### What you are asked to do
Scan the entries below. List each line with "small".

Data extracted from a collection:

Start of Block

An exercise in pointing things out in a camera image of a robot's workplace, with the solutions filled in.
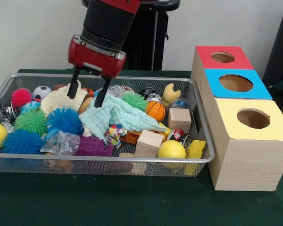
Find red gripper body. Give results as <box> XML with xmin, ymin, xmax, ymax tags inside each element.
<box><xmin>67</xmin><ymin>34</ymin><xmax>127</xmax><ymax>79</ymax></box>

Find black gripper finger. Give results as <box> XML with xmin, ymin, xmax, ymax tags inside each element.
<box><xmin>93</xmin><ymin>77</ymin><xmax>113</xmax><ymax>108</ymax></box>
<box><xmin>67</xmin><ymin>66</ymin><xmax>81</xmax><ymax>99</ymax></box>

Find cream white cloth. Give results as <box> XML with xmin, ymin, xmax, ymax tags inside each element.
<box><xmin>40</xmin><ymin>80</ymin><xmax>88</xmax><ymax>115</ymax></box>

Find mint green cloth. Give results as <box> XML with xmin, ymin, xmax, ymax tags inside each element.
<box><xmin>79</xmin><ymin>93</ymin><xmax>167</xmax><ymax>145</ymax></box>

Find small blue spiky ball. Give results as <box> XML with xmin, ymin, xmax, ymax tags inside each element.
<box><xmin>46</xmin><ymin>107</ymin><xmax>84</xmax><ymax>136</ymax></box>

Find small bright dotted fabric scrunchie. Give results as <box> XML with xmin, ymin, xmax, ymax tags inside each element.
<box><xmin>103</xmin><ymin>124</ymin><xmax>128</xmax><ymax>149</ymax></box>

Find wooden box with three holes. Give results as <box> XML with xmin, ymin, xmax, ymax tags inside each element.
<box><xmin>191</xmin><ymin>46</ymin><xmax>283</xmax><ymax>192</ymax></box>

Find black and white soccer ball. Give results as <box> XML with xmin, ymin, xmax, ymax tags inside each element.
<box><xmin>32</xmin><ymin>86</ymin><xmax>52</xmax><ymax>101</ymax></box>

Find purple knobbly rubber toy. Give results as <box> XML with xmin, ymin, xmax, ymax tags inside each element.
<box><xmin>75</xmin><ymin>135</ymin><xmax>114</xmax><ymax>157</ymax></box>

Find pink spiky ball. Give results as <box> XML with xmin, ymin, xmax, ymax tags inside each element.
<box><xmin>11</xmin><ymin>88</ymin><xmax>33</xmax><ymax>108</ymax></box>

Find crushed clear plastic bottle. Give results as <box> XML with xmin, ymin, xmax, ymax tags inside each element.
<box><xmin>39</xmin><ymin>129</ymin><xmax>81</xmax><ymax>156</ymax></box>

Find large blue spiky ball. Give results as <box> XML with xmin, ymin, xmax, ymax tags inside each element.
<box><xmin>0</xmin><ymin>129</ymin><xmax>44</xmax><ymax>155</ymax></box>

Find yellow smiley face ball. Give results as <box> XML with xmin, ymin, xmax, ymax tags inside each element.
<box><xmin>157</xmin><ymin>140</ymin><xmax>187</xmax><ymax>174</ymax></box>

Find yellow cheese wedge toy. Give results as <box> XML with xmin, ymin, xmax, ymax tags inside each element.
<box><xmin>183</xmin><ymin>139</ymin><xmax>207</xmax><ymax>176</ymax></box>

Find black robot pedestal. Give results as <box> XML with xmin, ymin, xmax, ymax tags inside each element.
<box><xmin>81</xmin><ymin>0</ymin><xmax>181</xmax><ymax>71</ymax></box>

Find shallow wire mesh bin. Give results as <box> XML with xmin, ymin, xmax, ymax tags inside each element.
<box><xmin>0</xmin><ymin>73</ymin><xmax>216</xmax><ymax>177</ymax></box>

End of Block

### Problem solution
Find small blue spiky ball. Give results as <box> XML with xmin, ymin, xmax, ymax tags inside each element.
Find small bright dotted fabric scrunchie. Give results as <box> XML with xmin, ymin, xmax, ymax tags inside each element.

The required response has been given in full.